Context-dependent viral mutations as signatures of innate immune evasion
Rasmus Nielsen, Department of Integrative Biology, UC Berkeley
Adi Stern, Department of Molecular Microbiology and Biotechnology, Tel Aviv University
Viral genomes are often extremely compact, and revealing the factors that drive the composition of these genomes is central to understanding viral evolution. Surprisingly, substantial biases in nucleotide composition exist for many viruses. For example as shown herein, many viruses are strongly depleted of the dinucleotides CpG and UpA. This has led to the hypothesis that these dinucleotides trigger innate immune defenses, leading to strong selection against these dinucleotides in the viral genome. Here we propose to develop a statistical framework in order to examine how the context of viral polymorphisms affects their presence in viral genomes.
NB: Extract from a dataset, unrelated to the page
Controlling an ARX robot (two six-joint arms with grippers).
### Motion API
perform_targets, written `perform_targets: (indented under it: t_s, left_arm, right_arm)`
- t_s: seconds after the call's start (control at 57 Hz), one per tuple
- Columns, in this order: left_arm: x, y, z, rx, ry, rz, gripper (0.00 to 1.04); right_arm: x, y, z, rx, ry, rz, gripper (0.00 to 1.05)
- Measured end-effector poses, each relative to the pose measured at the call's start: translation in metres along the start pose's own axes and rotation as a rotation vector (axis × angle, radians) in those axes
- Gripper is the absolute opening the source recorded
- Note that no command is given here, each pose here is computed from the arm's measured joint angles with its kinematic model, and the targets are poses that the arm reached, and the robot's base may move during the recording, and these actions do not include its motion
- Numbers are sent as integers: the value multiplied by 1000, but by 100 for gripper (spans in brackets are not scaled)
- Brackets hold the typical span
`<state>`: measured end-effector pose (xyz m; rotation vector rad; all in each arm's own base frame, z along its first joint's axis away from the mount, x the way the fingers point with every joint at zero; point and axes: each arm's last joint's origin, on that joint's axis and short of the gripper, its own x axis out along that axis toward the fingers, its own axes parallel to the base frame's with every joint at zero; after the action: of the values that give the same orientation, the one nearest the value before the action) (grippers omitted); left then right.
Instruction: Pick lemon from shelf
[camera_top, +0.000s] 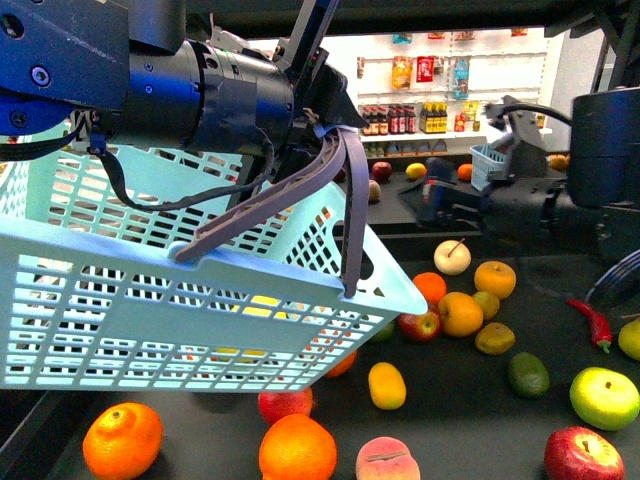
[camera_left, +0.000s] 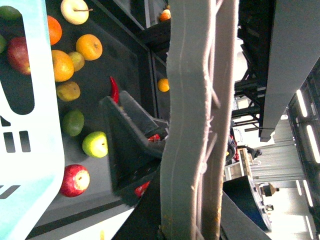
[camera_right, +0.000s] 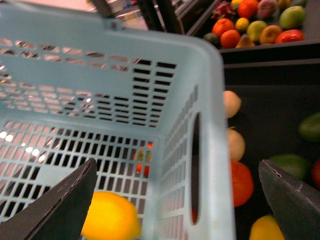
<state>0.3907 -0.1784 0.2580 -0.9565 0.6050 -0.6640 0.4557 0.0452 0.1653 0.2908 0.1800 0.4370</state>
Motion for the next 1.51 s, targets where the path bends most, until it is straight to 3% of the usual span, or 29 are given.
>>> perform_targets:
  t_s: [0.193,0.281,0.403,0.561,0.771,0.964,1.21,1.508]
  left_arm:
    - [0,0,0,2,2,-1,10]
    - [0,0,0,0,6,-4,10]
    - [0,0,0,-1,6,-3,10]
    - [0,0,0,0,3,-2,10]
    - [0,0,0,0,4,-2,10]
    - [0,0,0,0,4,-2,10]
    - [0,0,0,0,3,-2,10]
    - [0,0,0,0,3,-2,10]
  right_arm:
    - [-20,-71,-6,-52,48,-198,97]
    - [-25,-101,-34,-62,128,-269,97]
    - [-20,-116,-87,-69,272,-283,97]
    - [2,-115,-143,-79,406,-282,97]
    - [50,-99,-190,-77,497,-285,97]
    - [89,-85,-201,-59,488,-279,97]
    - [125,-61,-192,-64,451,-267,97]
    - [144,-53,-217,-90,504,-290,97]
This framework will expand upon the dinucleotide context in order to determine whether enrichment or depletion of longer sequence signatures is driven by mutation or by selection. We will use this new framework to examine synonymous polymorphisms in a unique experimental system of polioviruses, where viral mutations can be directly observed as they arise. Results of this analysis will allow us to decipher the powerful arsenal of tools used by innate immunity to curb viral replication, potentially allowing enhanced vaccine design and novel therapeutic strategies.